Versatile play-by-play man Jim Lampley, the network’s longtime fight announcer, looked back on his time at HBO in a recent interview.
He recalled his start at the cable network in 1988 and a memorable trip to Japan for the March 21, 1988, bout at Tokyo Dome. (For Lampley’s first HBO telecast, it was WBA/WBC/IBF heavyweight champion Mike Tyson vs. second-ranked challenger Tony Tubbs.)
Here are some of Lampley’s recollections of that trip and another one just two years later:
“There was a large earthquake the night before, but I slept through it (jet lagged) on the 78th floor of the New Otani. Then Tyson-Douglas (in February 1990), which is still to this day the fight people on the street ask about more than any other. Will never ever forget the eerie quiet, the slapping of the fighters’ shoes against the canvas, our shock that Tyson’s corner didn’t have an endswell and tried to treat his eye with cold water poured into a rubber glove. That calendar entry shows I called the fight in Tokyo, flew back to LA, attended the Genesis Fund Wildlife appreciation luncheon, anchored the five and six o’clock news at KCBS-TV, went out to dinner, anchored the eleven o’clock news, filed an overnight report on the fight for CBS This Morning. I was quite a workhorse back then, and that was the busiest day ever. February 11, 1990. Never another HBO fight in Japan.”
In a thoughtful interview with boxingscene.com, Lampley discussed the end of an era in further detail.

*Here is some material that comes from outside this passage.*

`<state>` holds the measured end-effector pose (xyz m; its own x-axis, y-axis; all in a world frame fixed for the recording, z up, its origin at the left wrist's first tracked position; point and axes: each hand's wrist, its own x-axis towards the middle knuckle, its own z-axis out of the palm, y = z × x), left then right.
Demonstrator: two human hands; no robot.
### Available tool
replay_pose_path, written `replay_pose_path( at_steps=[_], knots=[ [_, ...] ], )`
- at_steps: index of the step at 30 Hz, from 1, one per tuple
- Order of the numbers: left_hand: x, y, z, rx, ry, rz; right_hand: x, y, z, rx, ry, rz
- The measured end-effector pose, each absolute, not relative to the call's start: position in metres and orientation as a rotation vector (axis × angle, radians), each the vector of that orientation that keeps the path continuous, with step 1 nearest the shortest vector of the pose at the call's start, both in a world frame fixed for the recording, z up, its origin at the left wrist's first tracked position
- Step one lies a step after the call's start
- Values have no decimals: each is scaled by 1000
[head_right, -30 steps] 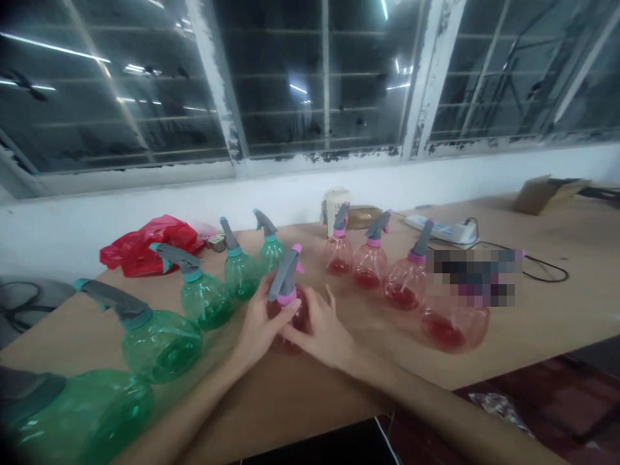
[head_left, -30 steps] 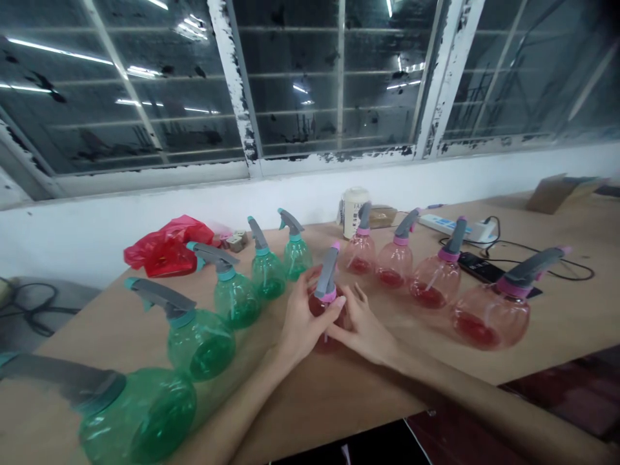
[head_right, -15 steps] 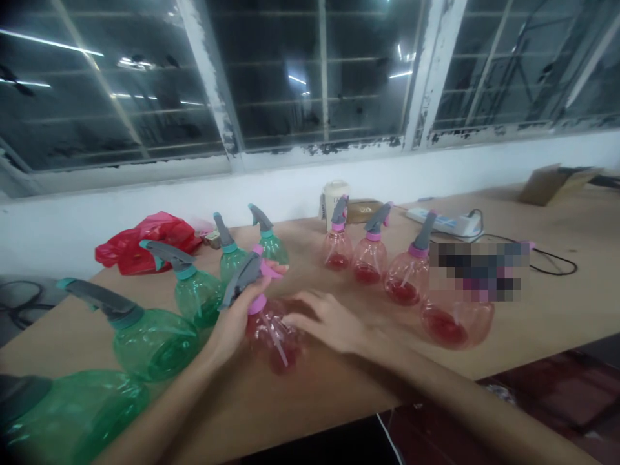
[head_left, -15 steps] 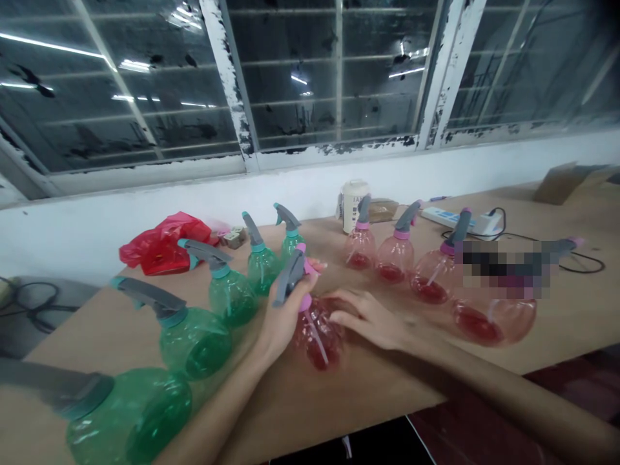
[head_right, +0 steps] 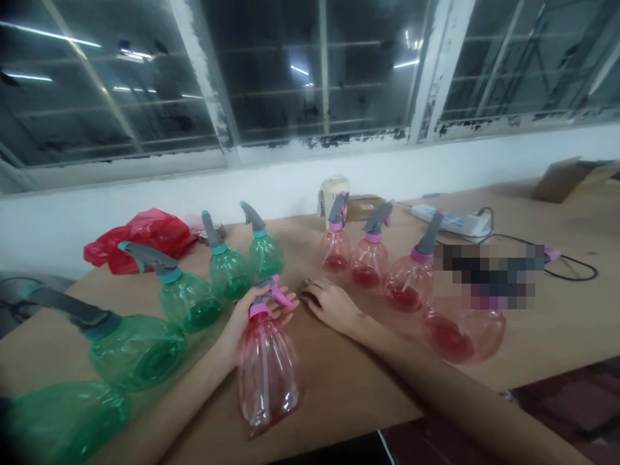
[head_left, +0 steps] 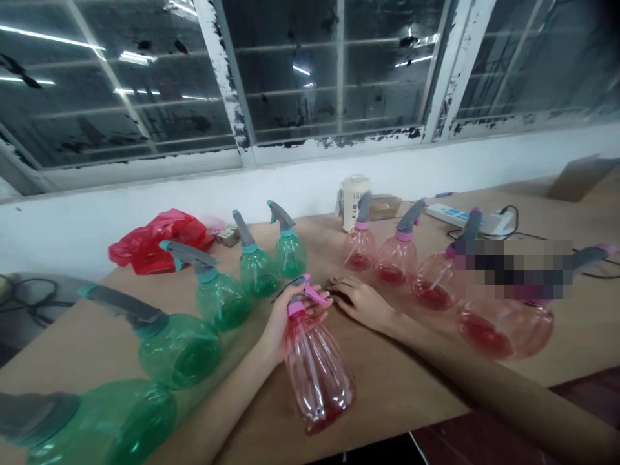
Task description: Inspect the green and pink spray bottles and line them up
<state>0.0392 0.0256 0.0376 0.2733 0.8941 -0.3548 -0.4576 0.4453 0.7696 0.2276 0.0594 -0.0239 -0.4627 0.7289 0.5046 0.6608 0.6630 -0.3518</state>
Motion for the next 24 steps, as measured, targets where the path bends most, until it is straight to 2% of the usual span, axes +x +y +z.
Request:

“Nothing lasts forever,” Lampley told the website. “Things wouldn’t have meaning if they did. Knew for a long time this day would come, and I made (myself) ready for it. Hope others did, too. No one ever televised boxing better than HBO, whether you are talking my era or Barry Tompkins, who preceded me. No one close.
“Basically what I do (is) try to say it well. Probably had some off nights but most of them reflected real work.”
Lampley was also asked about his recollections of Pulitzer Prize-winning sports columnist Dave Anderson, who joined The New York Times in 1966 and established himself as one of the most distinguished writers in any — every — newspaper’s so-called toy department in the decades that followed. Anderson died earlier his week at age 89.
“No specific memories of any one column or columns,” Lampley admitted in an email. “He was interested in boxing and came to big fights, a friendly and dignified guy.
“In my youth I was thrilled to meet him (NY Times!!!) and sort of startled that he knew exactly who I was.”